I have to admit part of the reason I bought this was the similarity of the character’s name with one of mine. The book, however, struck a deep chord with me. It was a candid snapshot of what it was like to be a woman constrained in the historical ways we’ve generally been limited – by others’ perceptions, by social expectations, by the roles we’re allowed access to, and by our acceptance of those constraints.
McCaffrey does a great job chronicling how Mirelle grows up as a mother, wife, and artist over the course of a year, starting from this already somewhat unconventional standpoint:
Easy, gal, she cautioned herself. Forgetting the husband to lunch with another man? She snorted at the whimsy, impatient as the cross-highway light held her up. As if Howell were that type. He was only interested in her work and that part of herself was completely divorced from her family or her marriage, for all the overlapping. It was the as yet unhampered, unpossessed soul of her that she had refused to relinquish to Steve’s possessiveness. She had told him, early in their marriage, that she had given him her body, her worldly possessions, obedience and loyalty: she had given him all her love and devotion but that inner part of her that was unalterably Mary Ellen LeBoyne was not his.
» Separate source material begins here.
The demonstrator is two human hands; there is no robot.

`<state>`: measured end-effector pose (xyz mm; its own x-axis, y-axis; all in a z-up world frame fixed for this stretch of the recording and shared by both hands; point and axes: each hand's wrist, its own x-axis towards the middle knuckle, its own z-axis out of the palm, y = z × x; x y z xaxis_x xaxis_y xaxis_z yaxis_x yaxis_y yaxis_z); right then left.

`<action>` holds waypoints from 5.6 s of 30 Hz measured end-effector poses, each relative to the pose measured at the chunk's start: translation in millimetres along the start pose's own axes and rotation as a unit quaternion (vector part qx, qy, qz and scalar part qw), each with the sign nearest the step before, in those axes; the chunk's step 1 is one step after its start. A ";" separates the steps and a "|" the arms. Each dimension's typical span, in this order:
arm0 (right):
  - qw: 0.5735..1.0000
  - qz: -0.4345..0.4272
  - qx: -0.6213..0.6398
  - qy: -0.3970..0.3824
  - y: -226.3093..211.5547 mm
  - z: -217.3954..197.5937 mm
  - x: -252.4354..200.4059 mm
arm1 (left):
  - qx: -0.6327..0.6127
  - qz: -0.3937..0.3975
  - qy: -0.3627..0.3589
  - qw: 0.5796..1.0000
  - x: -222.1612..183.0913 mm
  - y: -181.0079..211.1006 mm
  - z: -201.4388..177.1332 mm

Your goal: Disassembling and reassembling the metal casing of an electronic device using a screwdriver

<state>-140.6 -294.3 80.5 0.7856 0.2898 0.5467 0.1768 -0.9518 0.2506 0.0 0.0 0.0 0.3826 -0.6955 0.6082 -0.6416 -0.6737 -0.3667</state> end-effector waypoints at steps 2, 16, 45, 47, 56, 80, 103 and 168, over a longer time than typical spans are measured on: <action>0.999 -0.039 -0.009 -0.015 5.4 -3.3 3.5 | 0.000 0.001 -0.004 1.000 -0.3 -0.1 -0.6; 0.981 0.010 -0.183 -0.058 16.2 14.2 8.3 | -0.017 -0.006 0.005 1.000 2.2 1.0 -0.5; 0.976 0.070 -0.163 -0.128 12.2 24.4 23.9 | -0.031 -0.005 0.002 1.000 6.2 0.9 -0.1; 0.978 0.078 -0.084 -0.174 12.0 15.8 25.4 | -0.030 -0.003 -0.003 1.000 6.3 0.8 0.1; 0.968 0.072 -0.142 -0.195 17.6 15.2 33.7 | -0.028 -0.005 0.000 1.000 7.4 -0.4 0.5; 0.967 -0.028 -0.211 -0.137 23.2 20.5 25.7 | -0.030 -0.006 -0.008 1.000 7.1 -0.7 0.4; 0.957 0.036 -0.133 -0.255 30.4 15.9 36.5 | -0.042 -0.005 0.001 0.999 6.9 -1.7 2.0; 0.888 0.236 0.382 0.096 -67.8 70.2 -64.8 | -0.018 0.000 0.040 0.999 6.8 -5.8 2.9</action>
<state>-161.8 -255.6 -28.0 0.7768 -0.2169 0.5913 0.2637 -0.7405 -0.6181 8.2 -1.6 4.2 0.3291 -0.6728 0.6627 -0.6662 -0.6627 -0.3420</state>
By the same token, she did not expect to possess his innermost secrets and soul. She doubted if Steve had any conception of such basic privacy. Very often he acted as if that final reserve were an offense against him, instead of her defense against the world. He was always striving for complete capitulation.
It’s considered romance, but I’d say it’s also chick lit, since the way Mirelle navigates through her circumstances brings her face to face with quite a bit of drama and other concerns. It’s a story that doesn’t shy away from the dark underbelly of life and it was startling to consider her perspective as a collegian with optimistic, romantic goggles on about how my life might evolve.
In the end, Mirelle’s self-empowerment and the place she carves out for herself in the standard 50s/60s housewife role make her compelling. I read the novel in an afternoon, and then eagerly followed up with McCaffrey’s other books in the same cross-over market. Not everything in these worlds comes up roses, and it’s worth revisiting these books for their perspective on how far women have come in just 50 years. I can highly recommend this one (or any of the others, really) to anyone who wants to revisit how hard it was for a female to find her individuality in that context.